Written by Vered Smith, Science Writer
A paper has been published in Nature Genetics exploring the genetic associations of mild COVID-19, using self-reported survey responses.
The researchers surveyed patients who mostly had mild or no symptoms, and included household COVID-19 exposure as a high-risk measure. They used this to investigate susceptibility to COVID-19 infection, including comparing the genetics of exposed individuals who tested positive and exposed individuals who tested negative. The results from this study uncovered new variants that are protective against COVID-19.

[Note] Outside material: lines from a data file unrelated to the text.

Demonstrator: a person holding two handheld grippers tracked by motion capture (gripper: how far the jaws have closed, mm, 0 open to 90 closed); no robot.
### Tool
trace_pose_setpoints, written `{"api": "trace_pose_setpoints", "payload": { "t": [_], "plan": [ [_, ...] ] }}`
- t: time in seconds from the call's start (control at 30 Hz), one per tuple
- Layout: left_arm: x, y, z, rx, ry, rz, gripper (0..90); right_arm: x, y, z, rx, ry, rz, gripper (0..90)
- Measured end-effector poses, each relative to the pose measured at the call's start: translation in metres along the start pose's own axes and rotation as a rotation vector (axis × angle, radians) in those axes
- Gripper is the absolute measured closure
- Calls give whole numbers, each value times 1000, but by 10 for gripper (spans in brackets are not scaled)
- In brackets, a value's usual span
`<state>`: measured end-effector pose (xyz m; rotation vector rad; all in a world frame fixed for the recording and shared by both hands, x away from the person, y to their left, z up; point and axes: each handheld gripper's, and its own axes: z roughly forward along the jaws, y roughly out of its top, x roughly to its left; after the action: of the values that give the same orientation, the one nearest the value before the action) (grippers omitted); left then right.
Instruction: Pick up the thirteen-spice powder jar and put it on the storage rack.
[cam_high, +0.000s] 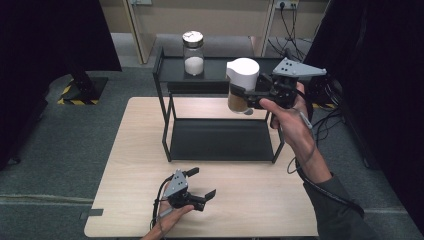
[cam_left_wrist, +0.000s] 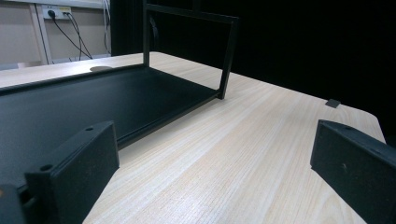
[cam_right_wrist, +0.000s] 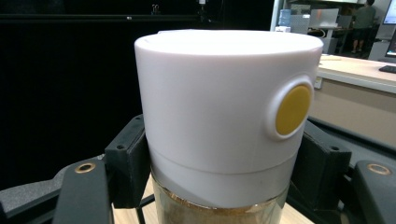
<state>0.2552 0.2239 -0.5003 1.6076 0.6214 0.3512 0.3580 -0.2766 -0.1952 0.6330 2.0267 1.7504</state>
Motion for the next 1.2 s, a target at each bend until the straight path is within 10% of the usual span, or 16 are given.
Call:
{"api": "trace_pose_setpoints", "payload": {
  "t": [1.2],
  "plan": [
    [0,0,-1,-2,-6,5,3,-16,48,57,27,-173,25,309]
  ]
}}
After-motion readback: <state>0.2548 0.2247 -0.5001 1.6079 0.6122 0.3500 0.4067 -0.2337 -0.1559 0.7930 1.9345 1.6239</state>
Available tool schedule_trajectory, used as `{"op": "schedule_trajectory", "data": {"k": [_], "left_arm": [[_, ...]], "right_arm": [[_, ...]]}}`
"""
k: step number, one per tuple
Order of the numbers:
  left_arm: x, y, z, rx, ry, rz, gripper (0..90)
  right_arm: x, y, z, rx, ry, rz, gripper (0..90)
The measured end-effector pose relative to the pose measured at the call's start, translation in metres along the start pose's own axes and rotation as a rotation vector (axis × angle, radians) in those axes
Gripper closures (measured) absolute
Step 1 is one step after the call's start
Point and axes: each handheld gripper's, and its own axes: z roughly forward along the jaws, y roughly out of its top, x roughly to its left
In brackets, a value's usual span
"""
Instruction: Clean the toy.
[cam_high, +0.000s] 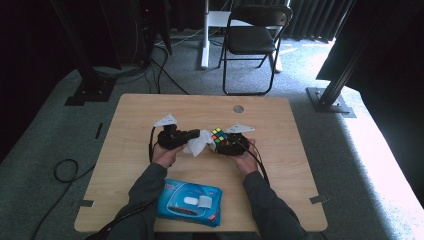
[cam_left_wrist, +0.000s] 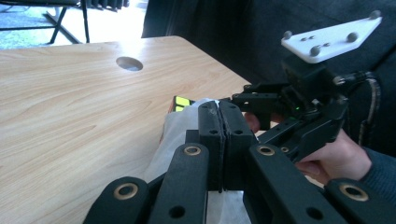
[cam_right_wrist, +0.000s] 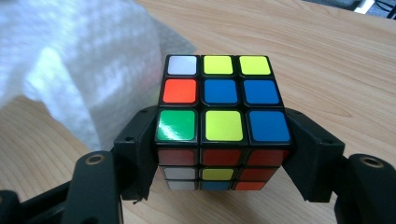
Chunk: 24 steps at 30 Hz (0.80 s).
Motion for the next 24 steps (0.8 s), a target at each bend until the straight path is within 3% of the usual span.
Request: {"op": "schedule_trajectory", "data": {"k": [24], "left_arm": [[-0.002,0.000,0.012,0.049,0.056,0.024,89.0]], "right_arm": [[0.010,0.009,-0.003,-0.030,0.078,0.012,34.3]]}}
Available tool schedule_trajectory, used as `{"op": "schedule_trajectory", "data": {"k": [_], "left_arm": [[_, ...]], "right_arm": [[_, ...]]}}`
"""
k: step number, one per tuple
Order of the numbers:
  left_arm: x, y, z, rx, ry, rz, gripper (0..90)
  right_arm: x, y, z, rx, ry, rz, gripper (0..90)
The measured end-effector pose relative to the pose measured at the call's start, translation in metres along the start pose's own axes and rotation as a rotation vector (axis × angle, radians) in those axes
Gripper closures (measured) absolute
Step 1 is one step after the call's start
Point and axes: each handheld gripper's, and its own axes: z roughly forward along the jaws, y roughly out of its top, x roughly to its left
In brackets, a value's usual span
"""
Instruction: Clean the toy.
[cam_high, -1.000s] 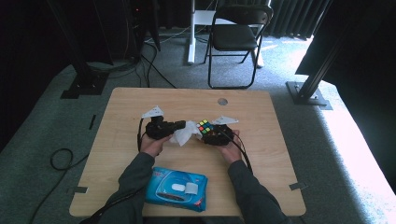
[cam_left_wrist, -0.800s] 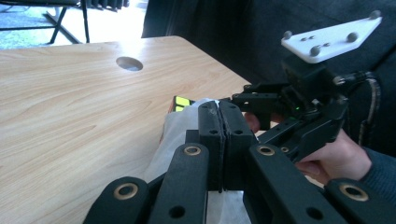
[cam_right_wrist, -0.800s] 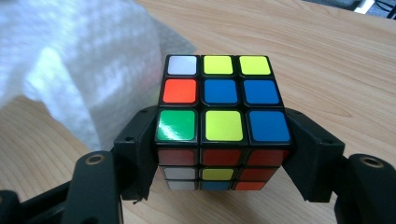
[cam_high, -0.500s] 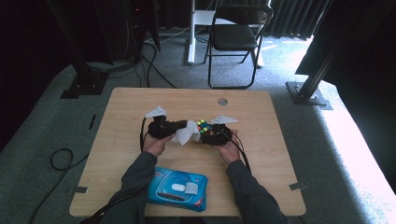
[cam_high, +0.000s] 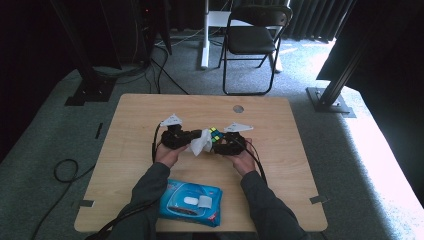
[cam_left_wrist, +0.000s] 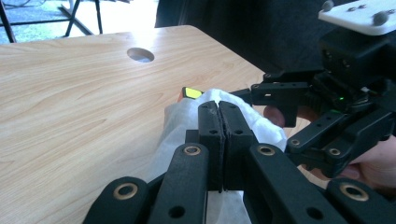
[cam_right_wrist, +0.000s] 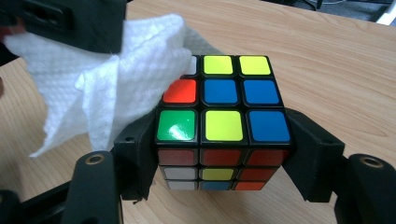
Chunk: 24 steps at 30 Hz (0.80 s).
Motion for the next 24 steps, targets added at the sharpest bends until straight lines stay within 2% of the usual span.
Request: {"op": "schedule_trajectory", "data": {"k": [6,12,17,24], "left_arm": [[-0.001,-0.002,0.004,0.036,0.018,0.019,89.0],[0.000,-0.004,0.007,0.063,0.030,0.015,88.9],[0.001,-0.006,0.010,0.103,0.032,0.018,88.9],[-0.003,-0.011,0.019,0.165,0.041,0.040,88.8]], "right_arm": [[0.001,0.004,-0.002,-0.018,0.017,0.010,34.3],[0.001,0.005,-0.003,-0.027,0.035,0.023,34.3],[0.000,0.006,-0.004,-0.029,0.035,0.024,34.3],[-0.002,0.009,-0.007,-0.052,0.038,0.055,34.3]]}}
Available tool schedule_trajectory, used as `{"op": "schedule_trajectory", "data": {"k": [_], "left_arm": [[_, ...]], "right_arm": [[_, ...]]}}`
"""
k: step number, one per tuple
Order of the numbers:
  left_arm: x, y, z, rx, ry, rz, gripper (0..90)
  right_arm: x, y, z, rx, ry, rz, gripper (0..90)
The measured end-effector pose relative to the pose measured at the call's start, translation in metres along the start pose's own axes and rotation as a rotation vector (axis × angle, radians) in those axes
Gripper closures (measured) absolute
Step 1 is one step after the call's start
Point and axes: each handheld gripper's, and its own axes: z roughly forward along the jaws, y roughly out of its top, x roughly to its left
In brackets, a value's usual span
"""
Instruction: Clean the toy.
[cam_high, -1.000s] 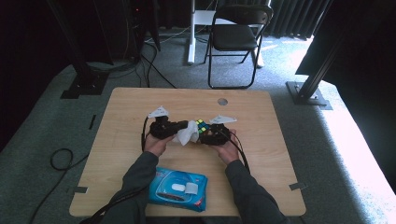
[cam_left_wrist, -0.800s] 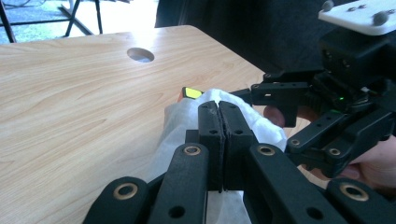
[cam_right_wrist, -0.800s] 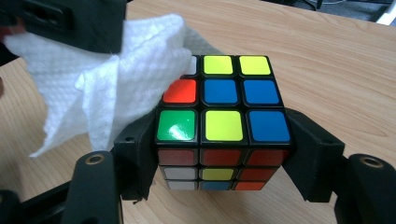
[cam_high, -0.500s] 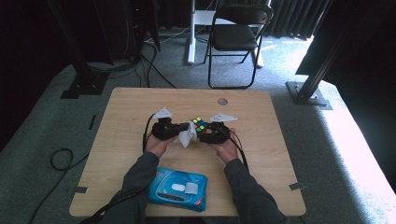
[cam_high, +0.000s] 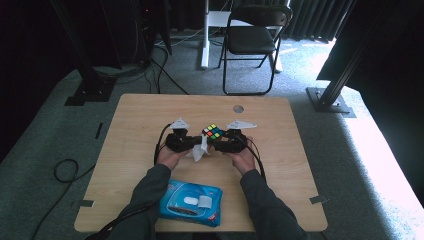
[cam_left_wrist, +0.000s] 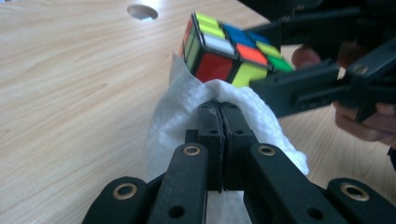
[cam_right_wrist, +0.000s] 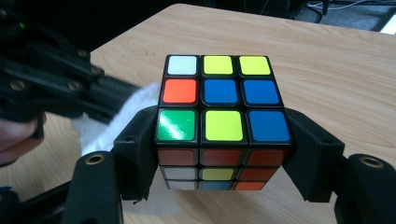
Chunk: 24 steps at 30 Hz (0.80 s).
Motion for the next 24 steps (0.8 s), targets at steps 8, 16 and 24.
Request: {"op": "schedule_trajectory", "data": {"k": [8,16,24], "left_arm": [[-0.0018,-0.0019,0.0050,0.034,-0.001,0.006,88.7],[-0.0061,0.0000,0.0052,0.033,-0.022,0.019,88.7],[-0.0097,0.0018,0.0047,0.031,-0.025,0.035,88.6]], "right_arm": [[-0.0014,0.0023,-0.0018,-0.011,-0.006,0.021,34.3],[-0.0015,0.0019,-0.0015,-0.011,-0.007,0.024,34.3],[-0.0015,-0.0011,0.0010,-0.002,-0.003,0.026,34.3]]}}
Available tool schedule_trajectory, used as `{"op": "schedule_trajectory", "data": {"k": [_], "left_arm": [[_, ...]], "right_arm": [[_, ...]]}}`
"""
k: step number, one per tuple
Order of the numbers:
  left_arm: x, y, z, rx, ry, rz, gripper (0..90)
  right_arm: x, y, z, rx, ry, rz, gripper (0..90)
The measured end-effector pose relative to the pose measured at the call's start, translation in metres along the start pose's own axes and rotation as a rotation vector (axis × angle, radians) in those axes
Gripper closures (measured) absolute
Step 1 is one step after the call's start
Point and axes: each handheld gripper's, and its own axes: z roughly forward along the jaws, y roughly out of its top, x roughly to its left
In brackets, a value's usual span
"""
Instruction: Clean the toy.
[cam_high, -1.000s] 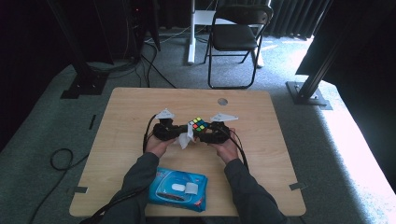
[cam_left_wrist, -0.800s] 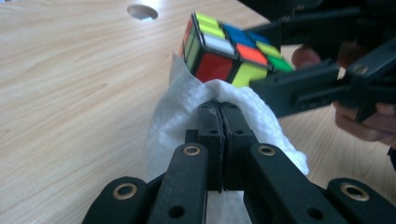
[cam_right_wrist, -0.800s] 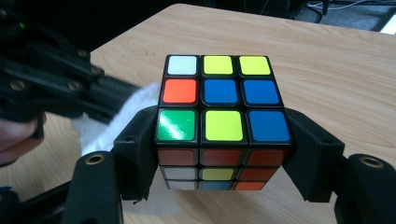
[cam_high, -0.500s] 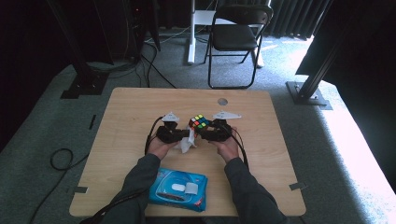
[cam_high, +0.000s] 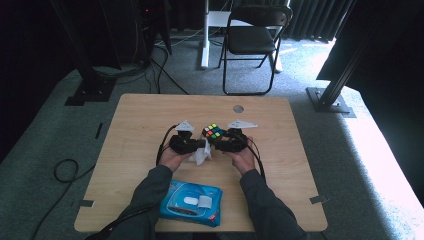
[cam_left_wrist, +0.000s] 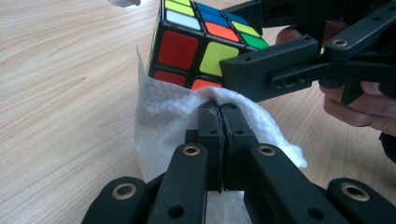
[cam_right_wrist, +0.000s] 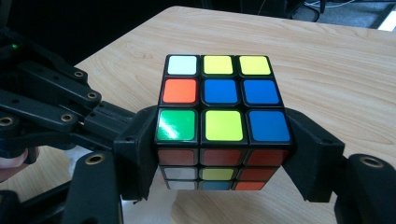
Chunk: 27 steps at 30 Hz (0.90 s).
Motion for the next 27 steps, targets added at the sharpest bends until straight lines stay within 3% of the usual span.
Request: {"op": "schedule_trajectory", "data": {"k": [16,27], "left_arm": [[0.002,0.008,-0.017,-0.085,0.006,-0.015,88.6],[0.000,0.009,-0.017,-0.088,-0.007,-0.006,88.5]], "right_arm": [[0.005,-0.008,0.008,0.047,0.010,-0.039,34.3],[0.006,-0.001,0.006,0.033,-0.002,-0.036,34.3]]}}
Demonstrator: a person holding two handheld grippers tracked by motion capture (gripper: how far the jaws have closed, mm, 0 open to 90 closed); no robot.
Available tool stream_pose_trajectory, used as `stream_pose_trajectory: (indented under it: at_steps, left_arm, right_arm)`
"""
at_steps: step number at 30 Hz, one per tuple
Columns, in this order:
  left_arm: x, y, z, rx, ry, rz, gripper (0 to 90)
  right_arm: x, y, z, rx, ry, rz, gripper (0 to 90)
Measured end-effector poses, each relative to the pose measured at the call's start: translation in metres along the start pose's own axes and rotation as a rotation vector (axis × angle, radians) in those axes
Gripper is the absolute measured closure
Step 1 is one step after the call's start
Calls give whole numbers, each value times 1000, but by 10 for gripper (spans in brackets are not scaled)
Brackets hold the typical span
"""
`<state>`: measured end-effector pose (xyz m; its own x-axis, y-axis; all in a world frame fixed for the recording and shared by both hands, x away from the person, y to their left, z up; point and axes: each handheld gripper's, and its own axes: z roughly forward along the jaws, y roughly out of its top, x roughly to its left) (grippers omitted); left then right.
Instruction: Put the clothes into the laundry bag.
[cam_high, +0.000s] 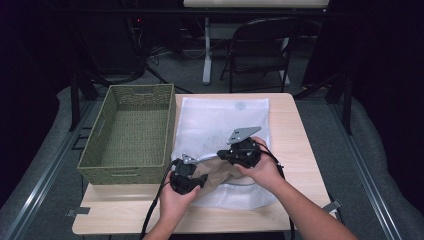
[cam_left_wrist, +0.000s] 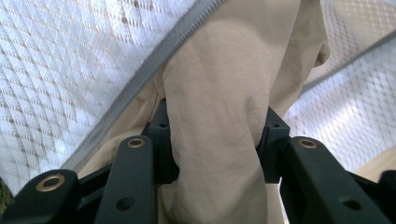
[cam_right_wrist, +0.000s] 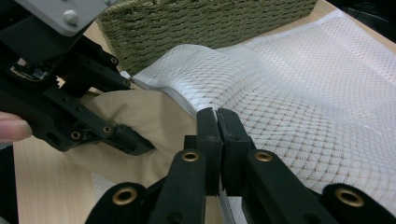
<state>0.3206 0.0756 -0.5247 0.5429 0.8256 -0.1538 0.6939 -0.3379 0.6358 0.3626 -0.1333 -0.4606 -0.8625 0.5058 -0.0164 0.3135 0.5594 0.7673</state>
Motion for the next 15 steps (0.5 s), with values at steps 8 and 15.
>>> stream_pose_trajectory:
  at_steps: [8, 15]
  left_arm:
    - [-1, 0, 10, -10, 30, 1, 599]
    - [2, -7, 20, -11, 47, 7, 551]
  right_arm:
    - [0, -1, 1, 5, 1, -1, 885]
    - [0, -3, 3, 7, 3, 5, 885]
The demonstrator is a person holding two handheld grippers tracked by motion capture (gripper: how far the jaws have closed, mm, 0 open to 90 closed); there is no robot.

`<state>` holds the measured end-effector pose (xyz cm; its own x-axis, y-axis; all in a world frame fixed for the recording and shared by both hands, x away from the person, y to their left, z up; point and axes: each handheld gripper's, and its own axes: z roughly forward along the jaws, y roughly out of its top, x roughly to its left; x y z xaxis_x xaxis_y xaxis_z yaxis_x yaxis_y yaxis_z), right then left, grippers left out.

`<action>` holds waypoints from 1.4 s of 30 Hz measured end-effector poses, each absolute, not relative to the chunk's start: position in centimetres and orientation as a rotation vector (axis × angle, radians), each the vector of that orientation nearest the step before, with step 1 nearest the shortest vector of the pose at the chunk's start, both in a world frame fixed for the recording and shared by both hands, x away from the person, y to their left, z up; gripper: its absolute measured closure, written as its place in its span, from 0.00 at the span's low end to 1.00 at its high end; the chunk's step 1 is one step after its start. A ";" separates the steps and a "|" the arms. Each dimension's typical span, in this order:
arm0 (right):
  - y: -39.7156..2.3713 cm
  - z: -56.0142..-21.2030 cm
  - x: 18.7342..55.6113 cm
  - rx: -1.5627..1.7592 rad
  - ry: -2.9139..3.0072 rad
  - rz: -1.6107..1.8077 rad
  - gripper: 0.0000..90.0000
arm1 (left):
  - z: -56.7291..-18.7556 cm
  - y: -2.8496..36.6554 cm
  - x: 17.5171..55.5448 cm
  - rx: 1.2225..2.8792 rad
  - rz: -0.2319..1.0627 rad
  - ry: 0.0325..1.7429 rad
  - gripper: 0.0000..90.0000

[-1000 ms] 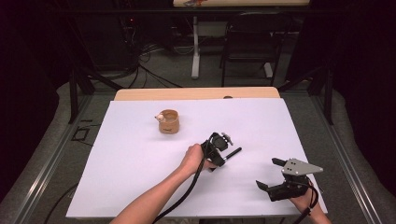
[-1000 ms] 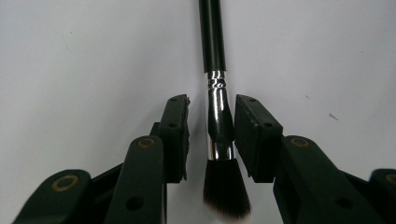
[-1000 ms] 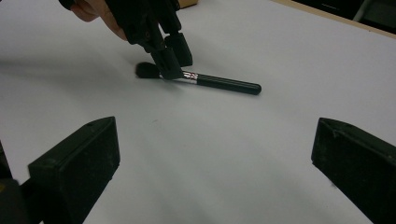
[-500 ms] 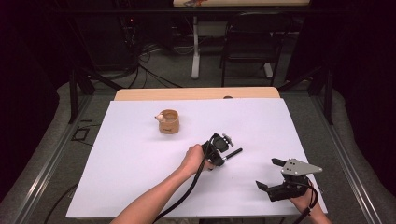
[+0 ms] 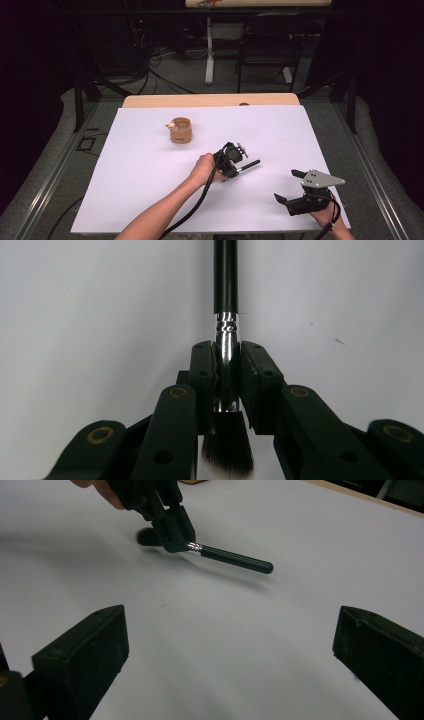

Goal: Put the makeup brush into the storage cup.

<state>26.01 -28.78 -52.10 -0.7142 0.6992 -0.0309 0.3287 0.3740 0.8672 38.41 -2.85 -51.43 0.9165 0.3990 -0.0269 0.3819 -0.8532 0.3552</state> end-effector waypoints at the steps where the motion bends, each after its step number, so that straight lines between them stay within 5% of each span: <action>1: -28.8 -52.1 26.0 0.890 2.246 1.283 0.01 | -51.3 -2.7 38.3 2.714 0.066 0.569 0.85; 42: -28.0 -52.4 26.0 0.863 2.300 1.235 0.01 | -48.9 5.7 34.2 2.706 0.024 0.396 0.85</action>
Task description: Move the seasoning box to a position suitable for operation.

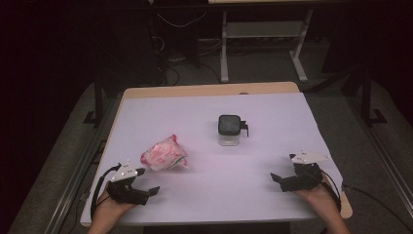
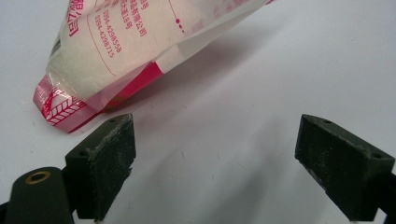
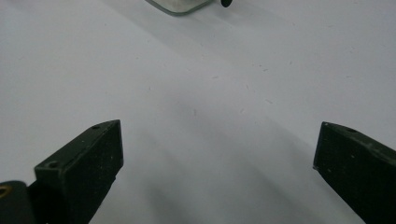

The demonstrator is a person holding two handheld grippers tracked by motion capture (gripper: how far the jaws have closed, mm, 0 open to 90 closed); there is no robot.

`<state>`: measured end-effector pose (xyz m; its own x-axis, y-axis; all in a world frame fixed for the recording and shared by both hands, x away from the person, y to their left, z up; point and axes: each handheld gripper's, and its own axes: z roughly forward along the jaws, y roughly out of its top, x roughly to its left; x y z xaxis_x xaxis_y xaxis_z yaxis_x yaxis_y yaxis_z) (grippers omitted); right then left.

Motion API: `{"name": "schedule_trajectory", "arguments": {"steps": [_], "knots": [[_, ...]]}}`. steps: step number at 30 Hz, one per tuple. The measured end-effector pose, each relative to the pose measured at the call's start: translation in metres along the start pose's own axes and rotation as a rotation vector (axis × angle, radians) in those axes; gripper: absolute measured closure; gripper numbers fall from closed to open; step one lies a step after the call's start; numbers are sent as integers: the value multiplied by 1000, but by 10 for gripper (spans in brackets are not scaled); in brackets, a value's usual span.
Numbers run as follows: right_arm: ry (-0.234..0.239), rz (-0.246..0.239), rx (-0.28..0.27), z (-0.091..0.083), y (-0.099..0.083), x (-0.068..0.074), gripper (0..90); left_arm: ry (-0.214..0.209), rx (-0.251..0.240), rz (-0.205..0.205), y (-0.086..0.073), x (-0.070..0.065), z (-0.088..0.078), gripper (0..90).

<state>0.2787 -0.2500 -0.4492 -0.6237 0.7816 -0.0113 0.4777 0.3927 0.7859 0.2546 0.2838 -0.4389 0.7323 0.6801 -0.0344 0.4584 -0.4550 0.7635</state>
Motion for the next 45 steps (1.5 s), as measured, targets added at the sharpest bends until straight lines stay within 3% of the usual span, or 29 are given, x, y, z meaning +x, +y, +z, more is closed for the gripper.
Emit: {"name": "schedule_trajectory", "arguments": {"steps": [13, 23, 30, 34, 41, 45], "knots": [[30, 12, 13, 0, 5, -3, 11, -2, -1, -9, -1, 2, 1, 121], [63, -27, 35, -2, 30, -8, 11, -1, -23, -25, -2, 3, -2, 121], [119, -32, 64, -1, 46, -13, 4, -1, -21, -26, -1, 3, -3, 121], [116, -65, 87, 0, 57, -14, 0, -3, -28, -22, -1, 3, -3, 121], [124, -52, 94, 3, 74, -18, 0, -11, -23, -20, -1, 3, -2, 121], [149, -81, 114, 8, 84, -21, 0, -13, -23, -20, -1, 2, -3, 121]]}}
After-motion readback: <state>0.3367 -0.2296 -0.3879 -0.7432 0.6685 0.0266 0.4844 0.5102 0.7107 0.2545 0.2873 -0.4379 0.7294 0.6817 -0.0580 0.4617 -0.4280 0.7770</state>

The scientists used AncestryDNA (a commercial DNA testing service) as a platform for their survey with over 50 questions asking about the participants’ COVID-19 experience. Between April and August 2020, they collected data from 736,723 participants, and investigated the genetic associations of a range of COVID-19 phenotypes. They constructed four ‘established’ phenotypes that aligned with previously studied COVID-19 phenotypes, and another four ‘expanded’ phenotypes. They then conducted a trans-ancestry GWAS meta-analysis for each of the eight phenotypes.
Analysis of Previously Associated SNPs
The researchers investigated the association between 12 independent SNPs identified as COVID-19 risk loci in recent COVID-19 meta-analyses, and the eight phenotypes. Eight of the 12 SNPs were replicated in at least one of the phenotypes, confirming that their phenotyping results based on self-reported studies were valid.
Associations near ABO, the gene that determines blood type, have been observed in several COVID-19 GWASs. In this study, the main ABO SNP (rs505922) was replicated in all four susceptibility phenotypes and one severity phenotype, verifying it as a genuine susceptibility gene.
Additionally, three previously identified signals in the chr3p21 LZTFL1/SLC6A20 region were independently associated with a different set of phenotypes. The scientists suggested that variation in this region might affect several aspects of COVID-19 susceptibility and severity, and might represent an ‘allelic series’ between genetic variation and disease phenotype.
Genome-wide Discovery Analysis
In their genome-wide analysis, they found three of the ‘expanded’ phenotypes identified a larger proportion of minor alleles with protective effects, whereas the ‘established’ phenotypes identified a larger proportion of minor alleles with risk effects. This is important, as protective loss-of-function variants are good drug targets because their effects can be pharmacologically imitated.
Future studies using mild self-reported symptoms to investigate the full profile of COVID-19 may provide insights into the mechanisms of susceptibility and severity, and enable the discovery of new therapeutic targets.